▸ Dataset excerpts:
- Opening Delimiter -

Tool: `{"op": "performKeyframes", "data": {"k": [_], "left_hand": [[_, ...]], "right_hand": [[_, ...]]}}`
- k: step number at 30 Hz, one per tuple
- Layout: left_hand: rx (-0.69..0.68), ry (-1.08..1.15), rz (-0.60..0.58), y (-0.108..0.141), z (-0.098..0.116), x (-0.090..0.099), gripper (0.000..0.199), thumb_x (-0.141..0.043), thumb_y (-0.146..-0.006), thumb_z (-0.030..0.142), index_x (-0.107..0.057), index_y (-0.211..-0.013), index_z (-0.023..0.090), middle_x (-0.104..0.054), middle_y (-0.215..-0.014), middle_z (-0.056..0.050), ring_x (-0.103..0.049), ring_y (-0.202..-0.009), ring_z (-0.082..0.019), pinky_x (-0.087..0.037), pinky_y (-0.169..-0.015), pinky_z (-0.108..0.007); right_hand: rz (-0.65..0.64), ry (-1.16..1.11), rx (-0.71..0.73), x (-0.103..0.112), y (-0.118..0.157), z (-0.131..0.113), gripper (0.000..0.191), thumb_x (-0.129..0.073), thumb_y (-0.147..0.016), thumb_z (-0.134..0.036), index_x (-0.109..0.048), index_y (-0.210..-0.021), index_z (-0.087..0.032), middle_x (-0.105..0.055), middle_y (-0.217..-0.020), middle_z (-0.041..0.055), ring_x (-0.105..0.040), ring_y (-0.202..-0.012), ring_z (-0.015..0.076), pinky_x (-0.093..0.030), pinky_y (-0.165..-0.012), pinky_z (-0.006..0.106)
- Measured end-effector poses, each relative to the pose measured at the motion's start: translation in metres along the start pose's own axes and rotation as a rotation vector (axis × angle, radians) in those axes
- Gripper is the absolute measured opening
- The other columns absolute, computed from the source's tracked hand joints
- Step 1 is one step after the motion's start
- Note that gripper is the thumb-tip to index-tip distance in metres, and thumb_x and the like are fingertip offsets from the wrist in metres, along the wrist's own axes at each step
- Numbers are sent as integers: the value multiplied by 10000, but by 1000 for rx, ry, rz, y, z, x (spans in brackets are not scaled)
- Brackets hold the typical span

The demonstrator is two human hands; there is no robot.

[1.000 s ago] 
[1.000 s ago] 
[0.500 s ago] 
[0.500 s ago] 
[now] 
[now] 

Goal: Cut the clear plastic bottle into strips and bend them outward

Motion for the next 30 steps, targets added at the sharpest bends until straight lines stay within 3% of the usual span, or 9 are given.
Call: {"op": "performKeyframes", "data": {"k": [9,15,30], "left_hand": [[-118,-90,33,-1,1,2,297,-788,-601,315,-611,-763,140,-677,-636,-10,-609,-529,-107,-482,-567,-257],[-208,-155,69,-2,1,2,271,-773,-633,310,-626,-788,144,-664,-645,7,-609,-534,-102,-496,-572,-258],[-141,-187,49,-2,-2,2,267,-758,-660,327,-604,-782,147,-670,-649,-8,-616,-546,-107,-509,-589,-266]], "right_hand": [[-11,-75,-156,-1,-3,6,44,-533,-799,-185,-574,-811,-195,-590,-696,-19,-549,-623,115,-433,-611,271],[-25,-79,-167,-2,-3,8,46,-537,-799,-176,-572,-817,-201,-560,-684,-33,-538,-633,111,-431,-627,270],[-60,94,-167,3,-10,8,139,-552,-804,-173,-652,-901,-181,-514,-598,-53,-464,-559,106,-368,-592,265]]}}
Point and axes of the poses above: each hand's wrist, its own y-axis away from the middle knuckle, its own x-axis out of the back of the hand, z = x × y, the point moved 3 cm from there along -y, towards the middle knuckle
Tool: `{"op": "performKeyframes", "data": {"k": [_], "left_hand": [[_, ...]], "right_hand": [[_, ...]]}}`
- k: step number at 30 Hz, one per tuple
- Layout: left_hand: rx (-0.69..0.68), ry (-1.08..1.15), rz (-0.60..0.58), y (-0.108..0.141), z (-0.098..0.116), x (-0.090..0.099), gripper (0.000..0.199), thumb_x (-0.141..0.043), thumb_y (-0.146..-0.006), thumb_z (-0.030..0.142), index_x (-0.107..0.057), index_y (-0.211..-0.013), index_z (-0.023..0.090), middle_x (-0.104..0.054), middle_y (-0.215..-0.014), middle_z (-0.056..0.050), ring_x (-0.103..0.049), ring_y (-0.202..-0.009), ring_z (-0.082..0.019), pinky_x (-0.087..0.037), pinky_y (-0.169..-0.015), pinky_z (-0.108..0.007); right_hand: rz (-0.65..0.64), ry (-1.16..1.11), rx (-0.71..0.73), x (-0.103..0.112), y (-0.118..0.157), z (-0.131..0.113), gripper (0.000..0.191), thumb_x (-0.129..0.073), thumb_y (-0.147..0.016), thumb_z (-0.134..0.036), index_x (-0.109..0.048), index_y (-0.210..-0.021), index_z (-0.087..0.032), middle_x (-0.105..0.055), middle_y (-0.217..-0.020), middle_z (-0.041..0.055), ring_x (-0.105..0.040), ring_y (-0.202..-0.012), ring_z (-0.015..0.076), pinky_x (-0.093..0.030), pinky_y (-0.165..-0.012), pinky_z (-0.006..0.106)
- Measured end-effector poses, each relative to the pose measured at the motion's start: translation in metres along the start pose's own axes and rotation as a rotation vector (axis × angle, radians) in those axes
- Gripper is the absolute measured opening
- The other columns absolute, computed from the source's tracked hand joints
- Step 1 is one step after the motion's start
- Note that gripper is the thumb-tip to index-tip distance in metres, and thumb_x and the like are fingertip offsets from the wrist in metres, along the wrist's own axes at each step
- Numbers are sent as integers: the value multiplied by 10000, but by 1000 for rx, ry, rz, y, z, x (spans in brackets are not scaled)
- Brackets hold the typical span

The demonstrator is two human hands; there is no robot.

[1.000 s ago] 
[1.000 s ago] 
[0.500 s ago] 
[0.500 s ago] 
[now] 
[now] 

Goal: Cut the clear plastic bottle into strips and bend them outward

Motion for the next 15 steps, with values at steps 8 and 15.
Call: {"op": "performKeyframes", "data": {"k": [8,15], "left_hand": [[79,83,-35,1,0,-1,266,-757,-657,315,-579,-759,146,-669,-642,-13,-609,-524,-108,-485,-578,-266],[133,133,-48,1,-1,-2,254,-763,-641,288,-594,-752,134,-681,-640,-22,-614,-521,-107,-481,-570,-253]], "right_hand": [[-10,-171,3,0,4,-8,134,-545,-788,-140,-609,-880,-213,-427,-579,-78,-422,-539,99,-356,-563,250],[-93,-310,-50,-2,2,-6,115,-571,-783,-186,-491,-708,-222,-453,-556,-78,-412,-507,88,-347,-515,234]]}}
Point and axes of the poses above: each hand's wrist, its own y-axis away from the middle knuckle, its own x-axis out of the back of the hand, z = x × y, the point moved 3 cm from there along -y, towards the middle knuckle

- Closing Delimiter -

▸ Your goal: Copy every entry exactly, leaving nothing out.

▸ Solved exercise:
Tool: `{"op": "performKeyframes", "data": {"k": [_], "left_hand": [[_, ...]], "right_hand": [[_, ...]]}}`
- k: step number at 30 Hz, one per tuple
- Layout: left_hand: rx (-0.69..0.68), ry (-1.08..1.15), rz (-0.60..0.58), y (-0.108..0.141), z (-0.098..0.116), x (-0.090..0.099), gripper (0.000..0.199), thumb_x (-0.141..0.043), thumb_y (-0.146..-0.006), thumb_z (-0.030..0.142), index_x (-0.107..0.057), index_y (-0.211..-0.013), index_z (-0.023..0.090), middle_x (-0.104..0.054), middle_y (-0.215..-0.014), middle_z (-0.056..0.050), ring_x (-0.103..0.049), ring_y (-0.202..-0.009), ring_z (-0.082..0.019), pinky_x (-0.087..0.037), pinky_y (-0.169..-0.015), pinky_z (-0.108..0.007); right_hand: rz (-0.65..0.64), ry (-1.16..1.11), rx (-0.71..0.73), x (-0.103..0.112), y (-0.118..0.157), z (-0.131..0.113), gripper (0.000..0.191), thumb_x (-0.129..0.073), thumb_y (-0.147..0.016), thumb_z (-0.134..0.036), index_x (-0.109..0.048), index_y (-0.210..-0.021), index_z (-0.087..0.032), middle_x (-0.105..0.055), middle_y (-0.217..-0.020), middle_z (-0.041..0.055), ring_x (-0.105..0.040), ring_y (-0.202..-0.012), ring_z (-0.015..0.076), pinky_x (-0.093..0.030), pinky_y (-0.165..-0.012), pinky_z (-0.006..0.106)
- Measured end-effector poses, each relative to the pose measured at the motion's start: translation in metres along the start pose's own axes and rotation as a rotation vector (axis × angle, radians) in those axes
- Gripper is the absolute measured opening
- The other columns absolute, computed from the source's tracked hand joints
- Step 1 is one step after the motion's start
- Note that gripper is the thumb-tip to index-tip distance in metres, and thumb_x and the like are fingertip offsets from the wrist in metres, along the wrist's own axes at each step
- Numbers are sent as integers: the value multiplied by 10000, but by 1000 for rx, ry, rz, y, z, x (spans in brackets are not scaled)
- Brackets hold the typical span

The demonstrator is two human hands; there is no robot.

[1.000 s ago] 
[1.000 s ago] 
[0.500 s ago] 
[0.500 s ago] 
[now] 
[now] 

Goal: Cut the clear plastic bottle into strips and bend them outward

Motion for the next 30 steps, targets added at the sharpest bends until straight lines stay within 3% of the usual span, or 9 are given.
Call: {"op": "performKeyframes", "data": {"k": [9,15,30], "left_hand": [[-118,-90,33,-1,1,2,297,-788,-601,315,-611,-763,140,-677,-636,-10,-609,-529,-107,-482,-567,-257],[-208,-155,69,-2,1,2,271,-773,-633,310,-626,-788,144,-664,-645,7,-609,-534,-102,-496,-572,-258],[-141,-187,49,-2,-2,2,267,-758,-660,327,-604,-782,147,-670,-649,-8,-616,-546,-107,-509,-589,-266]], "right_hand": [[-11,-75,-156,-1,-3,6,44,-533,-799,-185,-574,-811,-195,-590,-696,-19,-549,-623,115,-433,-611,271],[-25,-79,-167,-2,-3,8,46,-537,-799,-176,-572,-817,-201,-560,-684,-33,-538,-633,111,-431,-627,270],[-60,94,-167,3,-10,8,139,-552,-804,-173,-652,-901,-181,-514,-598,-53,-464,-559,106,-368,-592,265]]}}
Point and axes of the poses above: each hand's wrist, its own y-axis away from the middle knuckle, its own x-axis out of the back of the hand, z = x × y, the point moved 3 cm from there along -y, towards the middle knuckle
Tool: `{"op": "performKeyframes", "data": {"k": [_], "left_hand": [[_, ...]], "right_hand": [[_, ...]]}}`
- k: step number at 30 Hz, one per tuple
- Layout: left_hand: rx (-0.69..0.68), ry (-1.08..1.15), rz (-0.60..0.58), y (-0.108..0.141), z (-0.098..0.116), x (-0.090..0.099), gripper (0.000..0.199), thumb_x (-0.141..0.043), thumb_y (-0.146..-0.006), thumb_z (-0.030..0.142), index_x (-0.107..0.057), index_y (-0.211..-0.013), index_z (-0.023..0.090), middle_x (-0.104..0.054), middle_y (-0.215..-0.014), middle_z (-0.056..0.050), ring_x (-0.103..0.049), ring_y (-0.202..-0.009), ring_z (-0.082..0.019), pinky_x (-0.087..0.037), pinky_y (-0.169..-0.015), pinky_z (-0.108..0.007); right_hand: rz (-0.65..0.64), ry (-1.16..1.11), rx (-0.71..0.73), x (-0.103..0.112), y (-0.118..0.157), z (-0.131..0.113), gripper (0.000..0.191), thumb_x (-0.129..0.073), thumb_y (-0.147..0.016), thumb_z (-0.134..0.036), index_x (-0.109..0.048), index_y (-0.210..-0.021), index_z (-0.087..0.032), middle_x (-0.105..0.055), middle_y (-0.217..-0.020), middle_z (-0.041..0.055), ring_x (-0.105..0.040), ring_y (-0.202..-0.012), ring_z (-0.015..0.076), pinky_x (-0.093..0.030), pinky_y (-0.165..-0.012), pinky_z (-0.006..0.106)
- Measured end-effector poses, each relative to the pose measured at the motion's start: translation in metres along the start pose's own axes and rotation as a rotation vector (axis × angle, radians) in those axes
- Gripper is the absolute measured opening
- The other columns absolute, computed from the source's tracked hand joints
- Step 1 is one step after the motion's start
- Note that gripper is the thumb-tip to index-tip distance in metres, and thumb_x and the like are fingertip offsets from the wrist in metres, along the wrist's own axes at each step
- Numbers are sent as integers: the value multiplied by 10000, but by 1000 for rx, ry, rz, y, z, x (spans in brackets are not scaled)
- Brackets hold the typical span

The demonstrator is two human hands; there is no robot.

[1.000 s ago] 
[1.000 s ago] 
[0.500 s ago] 
[0.500 s ago] 
[now] 
[now] 

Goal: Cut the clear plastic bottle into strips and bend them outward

Motion for the next 15 steps, with values at steps 8 and 15.
Call: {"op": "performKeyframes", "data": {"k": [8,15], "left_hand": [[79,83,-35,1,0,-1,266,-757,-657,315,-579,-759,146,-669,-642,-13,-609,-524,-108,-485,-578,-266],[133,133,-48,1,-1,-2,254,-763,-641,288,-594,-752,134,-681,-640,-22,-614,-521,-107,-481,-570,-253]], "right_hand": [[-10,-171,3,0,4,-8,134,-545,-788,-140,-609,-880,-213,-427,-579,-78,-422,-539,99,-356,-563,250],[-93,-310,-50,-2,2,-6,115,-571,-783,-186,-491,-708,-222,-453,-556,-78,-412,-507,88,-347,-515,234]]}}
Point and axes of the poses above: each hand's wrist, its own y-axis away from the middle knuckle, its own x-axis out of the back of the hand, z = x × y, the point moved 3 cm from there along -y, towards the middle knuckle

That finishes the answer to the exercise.